I work with technical AI companies on GTM, market expansion, and partnerships. My path started in engineering and moved into commercialization: understanding the product, reading the buyer, and helping it work in a new market.
When buyer language is unstable, competitors are blurry, and the category is still changing names, I write down the real problem first, then choose the entry point.
A partnership is not “let’s meet.” I look for why the other side should meet now, what can move after the meeting, and how distribution, trust, or capital can connect.
I use AI workflows to speed up research, writing, and review. The tool is not the outcome; the outcome is seeing the important signal faster and missing fewer follow-ups.
Building the first North American commercialization path: buyers, events, partnerships, materials, and revenue signal.
Turning scattered market signals into a ranked opportunity list, so judgment does not stay trapped in chat logs.

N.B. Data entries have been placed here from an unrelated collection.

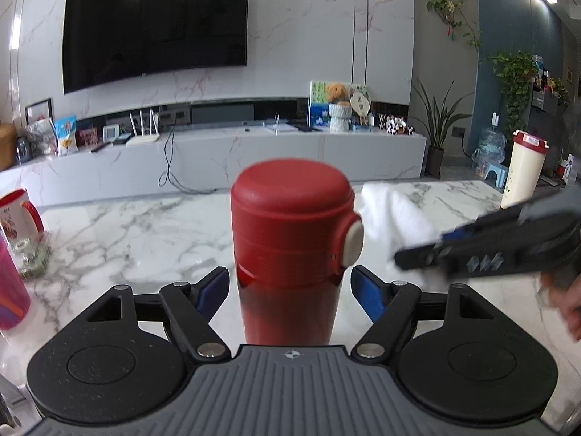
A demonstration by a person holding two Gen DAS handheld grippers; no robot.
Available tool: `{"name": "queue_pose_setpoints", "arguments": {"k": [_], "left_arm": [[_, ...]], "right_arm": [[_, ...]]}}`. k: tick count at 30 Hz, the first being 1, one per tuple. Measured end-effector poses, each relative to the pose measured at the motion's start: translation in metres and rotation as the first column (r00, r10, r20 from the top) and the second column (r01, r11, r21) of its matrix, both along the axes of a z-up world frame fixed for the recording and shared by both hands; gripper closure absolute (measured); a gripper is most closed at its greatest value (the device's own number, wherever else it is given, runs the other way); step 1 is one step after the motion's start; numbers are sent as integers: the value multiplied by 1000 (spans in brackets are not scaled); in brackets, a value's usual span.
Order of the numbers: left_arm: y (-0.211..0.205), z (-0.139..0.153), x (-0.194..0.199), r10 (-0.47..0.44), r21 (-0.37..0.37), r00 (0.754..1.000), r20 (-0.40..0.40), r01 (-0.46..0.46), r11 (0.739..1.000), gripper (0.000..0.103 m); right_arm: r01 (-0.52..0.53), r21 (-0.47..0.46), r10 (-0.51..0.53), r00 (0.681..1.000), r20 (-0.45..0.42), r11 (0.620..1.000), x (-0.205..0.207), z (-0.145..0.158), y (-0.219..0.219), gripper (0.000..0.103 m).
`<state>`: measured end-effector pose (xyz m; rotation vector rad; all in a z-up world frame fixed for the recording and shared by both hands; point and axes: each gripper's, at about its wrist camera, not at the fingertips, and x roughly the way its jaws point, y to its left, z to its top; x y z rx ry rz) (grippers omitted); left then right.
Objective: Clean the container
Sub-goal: 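Bring the towel in the right tool over the thermos lid held by the left tool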
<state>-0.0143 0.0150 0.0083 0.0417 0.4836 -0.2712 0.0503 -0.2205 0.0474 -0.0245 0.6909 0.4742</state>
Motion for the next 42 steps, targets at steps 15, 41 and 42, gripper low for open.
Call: {"name": "queue_pose_setpoints", "arguments": {"k": [15,41,42], "left_arm": [[-1,2,5,-28,13,998,56,27,1000,38],[10,0,10,-39,-5,998,55,40,999,38],[10,0,9,-40,-5,998,55,40,999,38]], "right_arm": [[-246,65,241,967,77,967,-7,119,35,78],[-302,-155,311,949,39,941,-5,110,93,52],[-298,-156,308,950,41,942,-5,110,94,53]]}}
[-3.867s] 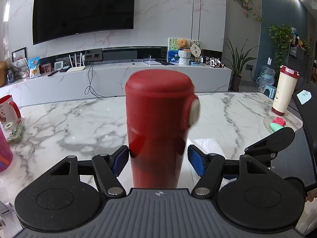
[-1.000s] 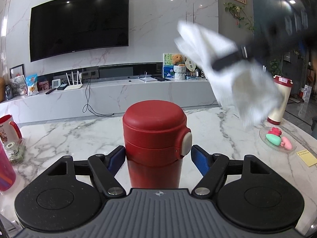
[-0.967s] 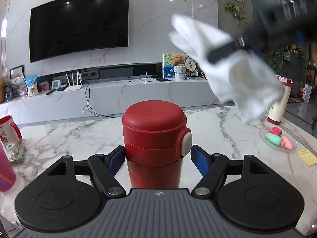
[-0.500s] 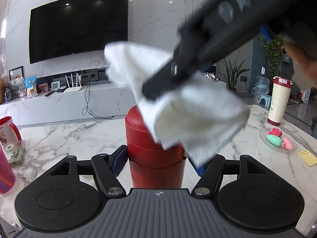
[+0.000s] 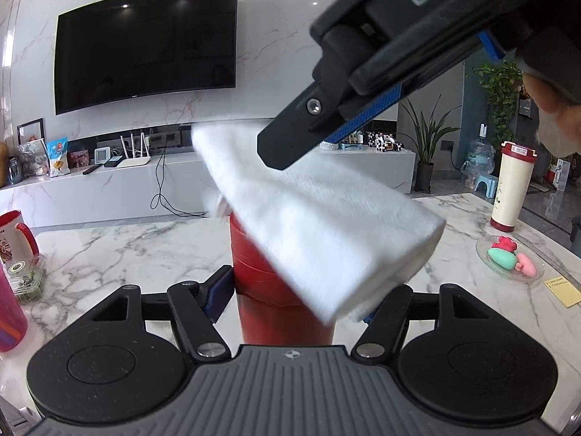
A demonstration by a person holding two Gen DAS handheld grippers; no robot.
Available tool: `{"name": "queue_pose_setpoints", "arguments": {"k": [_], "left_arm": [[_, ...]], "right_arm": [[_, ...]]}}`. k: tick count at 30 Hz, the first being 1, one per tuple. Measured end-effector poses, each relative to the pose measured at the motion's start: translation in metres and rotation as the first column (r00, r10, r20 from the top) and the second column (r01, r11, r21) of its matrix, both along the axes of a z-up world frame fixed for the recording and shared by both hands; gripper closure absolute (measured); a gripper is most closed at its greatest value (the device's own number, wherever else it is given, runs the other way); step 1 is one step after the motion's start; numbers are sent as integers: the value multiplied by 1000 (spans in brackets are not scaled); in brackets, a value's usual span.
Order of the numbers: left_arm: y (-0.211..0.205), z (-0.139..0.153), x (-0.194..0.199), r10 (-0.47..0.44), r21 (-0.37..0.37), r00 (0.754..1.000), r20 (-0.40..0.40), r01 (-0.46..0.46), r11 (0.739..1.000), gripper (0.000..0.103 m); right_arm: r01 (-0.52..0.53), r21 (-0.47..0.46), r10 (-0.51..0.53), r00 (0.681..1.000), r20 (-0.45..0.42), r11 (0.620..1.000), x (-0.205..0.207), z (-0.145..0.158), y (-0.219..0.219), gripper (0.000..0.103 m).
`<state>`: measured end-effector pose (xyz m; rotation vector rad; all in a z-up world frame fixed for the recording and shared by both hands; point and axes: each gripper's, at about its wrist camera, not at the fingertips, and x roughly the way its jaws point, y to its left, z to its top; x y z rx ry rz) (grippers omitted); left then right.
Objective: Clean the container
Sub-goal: 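Bring the towel in the right tool over the thermos lid held by the left tool, then wipe the thermos lid with the towel in the right tool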
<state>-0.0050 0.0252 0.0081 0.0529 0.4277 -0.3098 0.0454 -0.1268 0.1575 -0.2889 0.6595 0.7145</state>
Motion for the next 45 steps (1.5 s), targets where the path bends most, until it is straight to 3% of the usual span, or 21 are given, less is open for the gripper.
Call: {"name": "queue_pose_setpoints", "arguments": {"k": [13,18,21,25,32,40,45], "left_arm": [[3,-1,0,-7,3,1000,2,7,1000,39],[1,-1,-3,-8,4,1000,6,8,1000,39],[-1,0,-4,-9,4,1000,6,9,1000,39],[-2,-1,-6,-12,3,1000,7,12,1000,39],[-2,-2,-6,-15,7,1000,12,15,1000,39],[-1,-2,-5,-17,2,1000,10,17,1000,39],[0,-1,-6,-18,3,1000,8,18,1000,39]], "right_arm": [[13,23,-12,999,-40,1000,3,-19,10,49],[21,33,-20,999,-34,999,2,-21,9,54],[34,27,-33,999,-19,999,2,-20,7,74],[40,14,-40,999,-12,999,3,-19,4,83],[37,17,-37,999,10,999,5,-21,12,84],[-83,10,83,996,9,996,-12,-18,20,84],[-59,-3,59,998,5,998,-16,-17,4,85]]}}
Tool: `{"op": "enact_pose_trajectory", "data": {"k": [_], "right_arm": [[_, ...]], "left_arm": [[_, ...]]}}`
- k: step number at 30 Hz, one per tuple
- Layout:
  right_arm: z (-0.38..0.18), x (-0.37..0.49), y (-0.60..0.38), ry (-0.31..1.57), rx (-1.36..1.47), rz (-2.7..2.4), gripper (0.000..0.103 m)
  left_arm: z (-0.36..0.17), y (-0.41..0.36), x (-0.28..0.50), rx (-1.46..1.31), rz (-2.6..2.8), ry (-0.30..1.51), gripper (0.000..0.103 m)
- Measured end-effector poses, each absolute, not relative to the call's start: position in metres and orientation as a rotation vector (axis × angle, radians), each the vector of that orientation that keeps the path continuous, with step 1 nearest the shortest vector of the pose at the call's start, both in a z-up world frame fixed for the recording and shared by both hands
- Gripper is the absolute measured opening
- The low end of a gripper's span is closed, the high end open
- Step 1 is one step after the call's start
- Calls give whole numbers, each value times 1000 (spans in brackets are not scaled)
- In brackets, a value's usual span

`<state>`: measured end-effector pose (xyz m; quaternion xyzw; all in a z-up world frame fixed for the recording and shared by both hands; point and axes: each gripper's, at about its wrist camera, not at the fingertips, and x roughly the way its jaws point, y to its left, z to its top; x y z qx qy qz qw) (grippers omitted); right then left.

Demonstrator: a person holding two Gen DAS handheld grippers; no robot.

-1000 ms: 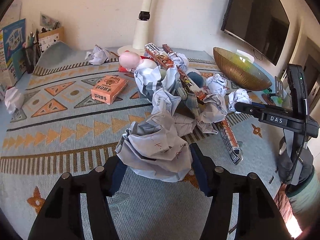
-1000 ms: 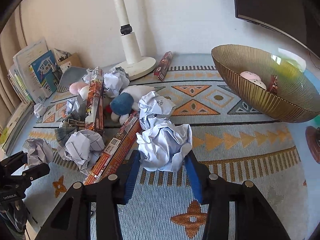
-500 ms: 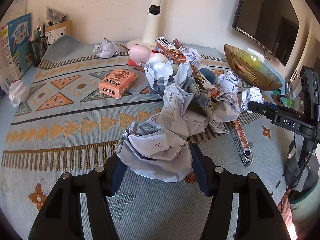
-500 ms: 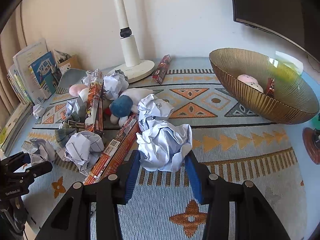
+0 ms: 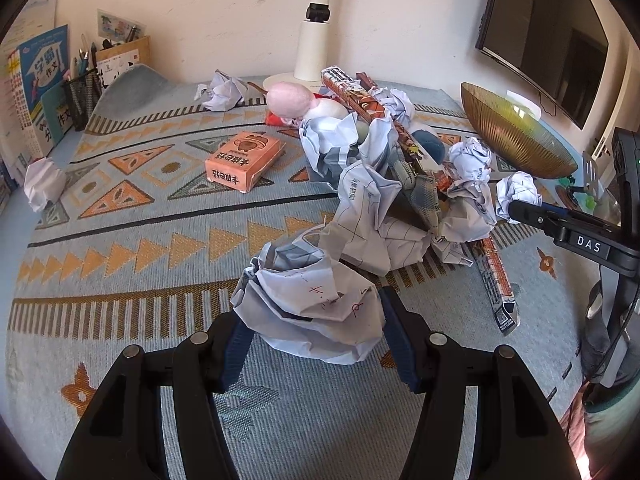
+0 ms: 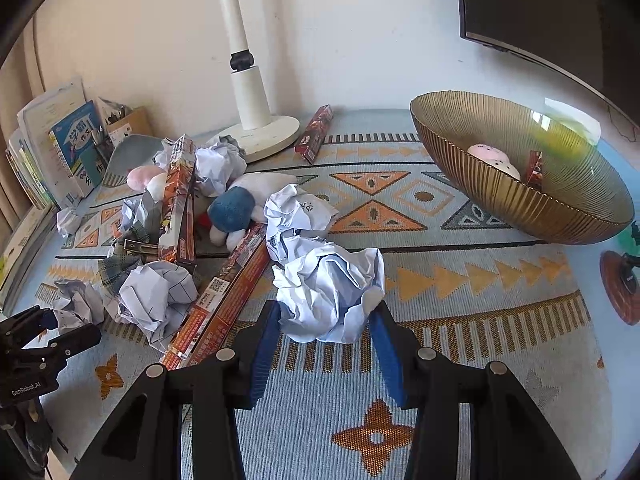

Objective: Organize objects
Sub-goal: 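Grasp a crumpled paper ball with the left tool while the right tool grasps another, then carry both paper balls to the gold bowl and release them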

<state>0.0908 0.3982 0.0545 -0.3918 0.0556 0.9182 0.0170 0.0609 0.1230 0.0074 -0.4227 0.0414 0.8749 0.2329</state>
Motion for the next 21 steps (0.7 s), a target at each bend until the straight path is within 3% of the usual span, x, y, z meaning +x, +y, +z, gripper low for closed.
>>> {"op": "enact_pose_trajectory", "data": {"k": [15,21], "right_arm": [[65,101,398,169,-1117,2920,45],[89,115,402,185,-1048,3003,44]], "left_arm": [[11,123,63,-1146,2437,124,57],[67,133,63,-1019,2360,-9,56]]}}
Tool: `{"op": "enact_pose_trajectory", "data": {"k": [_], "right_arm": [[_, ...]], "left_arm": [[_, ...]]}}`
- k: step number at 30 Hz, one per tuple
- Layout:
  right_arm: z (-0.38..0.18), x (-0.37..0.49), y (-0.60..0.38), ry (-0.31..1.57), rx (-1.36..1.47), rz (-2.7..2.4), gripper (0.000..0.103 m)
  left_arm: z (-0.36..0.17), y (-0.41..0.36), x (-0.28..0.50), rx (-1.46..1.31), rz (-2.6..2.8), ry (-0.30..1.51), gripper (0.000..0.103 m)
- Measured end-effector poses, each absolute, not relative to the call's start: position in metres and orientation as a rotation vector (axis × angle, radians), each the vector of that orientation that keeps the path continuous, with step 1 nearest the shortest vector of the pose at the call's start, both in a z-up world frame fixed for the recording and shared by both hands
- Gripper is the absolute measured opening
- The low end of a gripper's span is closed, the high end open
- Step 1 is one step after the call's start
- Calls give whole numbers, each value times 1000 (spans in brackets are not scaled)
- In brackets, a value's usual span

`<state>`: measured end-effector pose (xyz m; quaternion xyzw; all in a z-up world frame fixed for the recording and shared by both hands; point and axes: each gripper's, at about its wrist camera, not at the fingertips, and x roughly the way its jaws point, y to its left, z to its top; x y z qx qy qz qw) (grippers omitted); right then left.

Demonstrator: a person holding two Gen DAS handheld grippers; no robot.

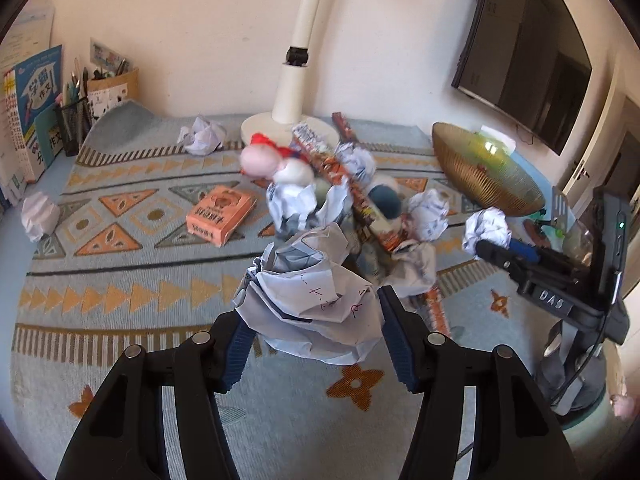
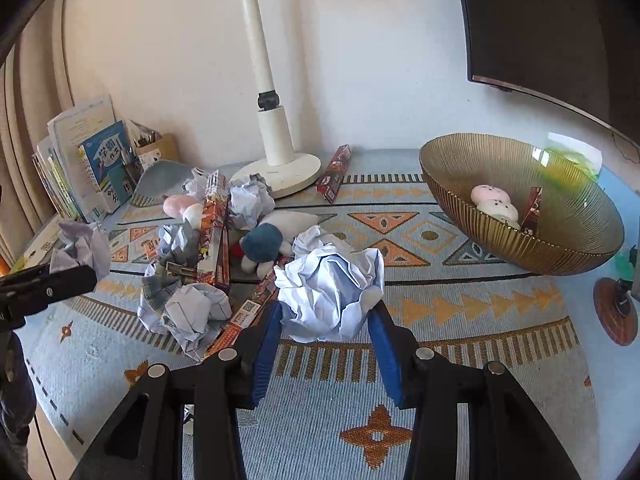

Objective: Organize objects

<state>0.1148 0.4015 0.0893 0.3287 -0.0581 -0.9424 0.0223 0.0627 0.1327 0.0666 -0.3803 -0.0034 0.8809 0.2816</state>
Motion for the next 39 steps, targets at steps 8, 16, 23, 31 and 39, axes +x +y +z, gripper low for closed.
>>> {"op": "enact_pose_trajectory", "data": {"k": [8,16,23,31,39], "right_arm": [[170,135,490,-332,771,-3106,44],[159,99,579,-504,953,-3197,46],[153,111,604,-558,1029,-3194,72],[137,144,508,-382,1070,-3043,87],[65,118,438,-310,1242,-2948,87]], "left_arm": [[163,251,49,-772,2197,109,56],[145,403,-3,-874,2052,175,58],[127,434,-28,-953,2076,129,82],[147,335,27,-870,2187,78,85],[95,153,63,-986,2493,-54,102]]}}
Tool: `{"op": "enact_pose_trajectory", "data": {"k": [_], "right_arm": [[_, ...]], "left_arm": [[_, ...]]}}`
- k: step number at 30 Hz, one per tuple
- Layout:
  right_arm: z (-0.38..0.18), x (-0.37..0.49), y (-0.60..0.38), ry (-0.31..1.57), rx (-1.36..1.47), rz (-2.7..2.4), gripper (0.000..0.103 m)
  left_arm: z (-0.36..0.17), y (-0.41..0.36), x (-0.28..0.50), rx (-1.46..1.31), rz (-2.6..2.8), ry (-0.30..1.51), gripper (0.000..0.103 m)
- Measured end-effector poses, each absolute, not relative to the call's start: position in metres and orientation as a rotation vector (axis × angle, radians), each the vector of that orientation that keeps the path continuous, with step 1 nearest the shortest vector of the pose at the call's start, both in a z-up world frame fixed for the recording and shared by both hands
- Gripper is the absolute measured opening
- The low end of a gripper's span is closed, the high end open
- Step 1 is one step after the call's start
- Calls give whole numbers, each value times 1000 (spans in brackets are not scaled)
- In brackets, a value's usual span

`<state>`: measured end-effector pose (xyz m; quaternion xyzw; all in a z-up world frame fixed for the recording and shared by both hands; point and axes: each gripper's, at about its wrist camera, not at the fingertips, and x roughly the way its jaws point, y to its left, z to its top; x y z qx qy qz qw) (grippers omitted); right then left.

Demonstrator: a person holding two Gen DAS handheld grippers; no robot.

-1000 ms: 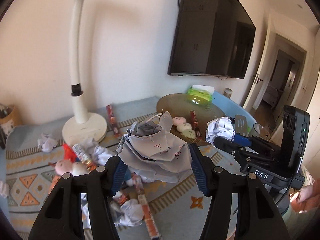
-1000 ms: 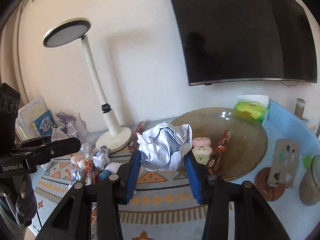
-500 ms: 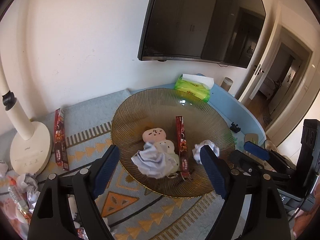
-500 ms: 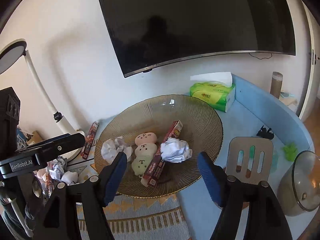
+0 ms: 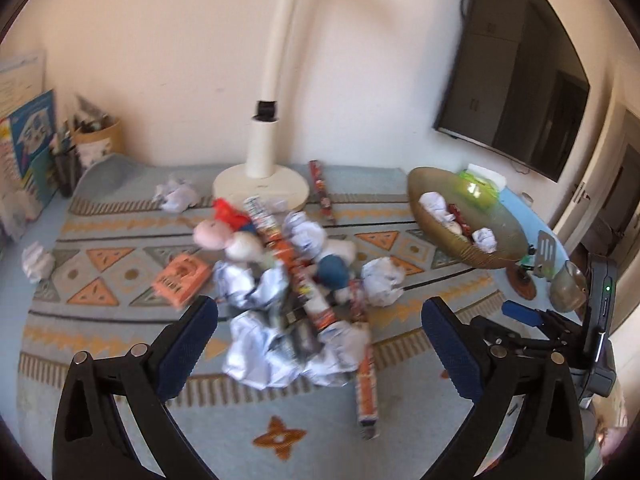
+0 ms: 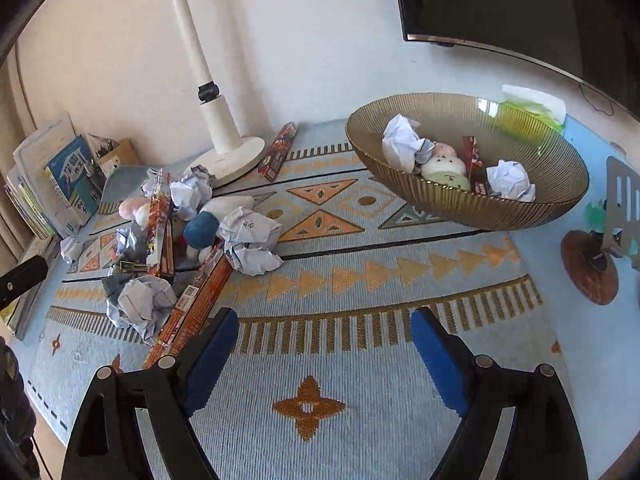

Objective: Organize objects

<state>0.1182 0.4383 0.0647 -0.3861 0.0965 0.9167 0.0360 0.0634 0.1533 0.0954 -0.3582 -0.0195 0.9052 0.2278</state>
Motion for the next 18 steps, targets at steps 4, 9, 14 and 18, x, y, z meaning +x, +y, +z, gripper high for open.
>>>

Turning engineering records into contribution evidence that can be questioned, reviewed, and discussed.
My base is technical, but I do not position myself as a pure engineer. Electrical and computer engineering, plus early work at a YC robotics-adjacent intelligent manufacturing company, trained me to understand real operating environments, product constraints, and U.S.-China execution context.
The commercial work came later: GTM, market expansion, and partnerships. That work taught me to read the market and the customer more carefully: who has budget, who is only curious, and which situations are worth pursuing.
So I am not the person for “send a few more emails.” I am better suited to questions like: who should the company meet, how should it explain itself, why now, and how do we turn that judgment into meetings, materials, and shipped outcomes?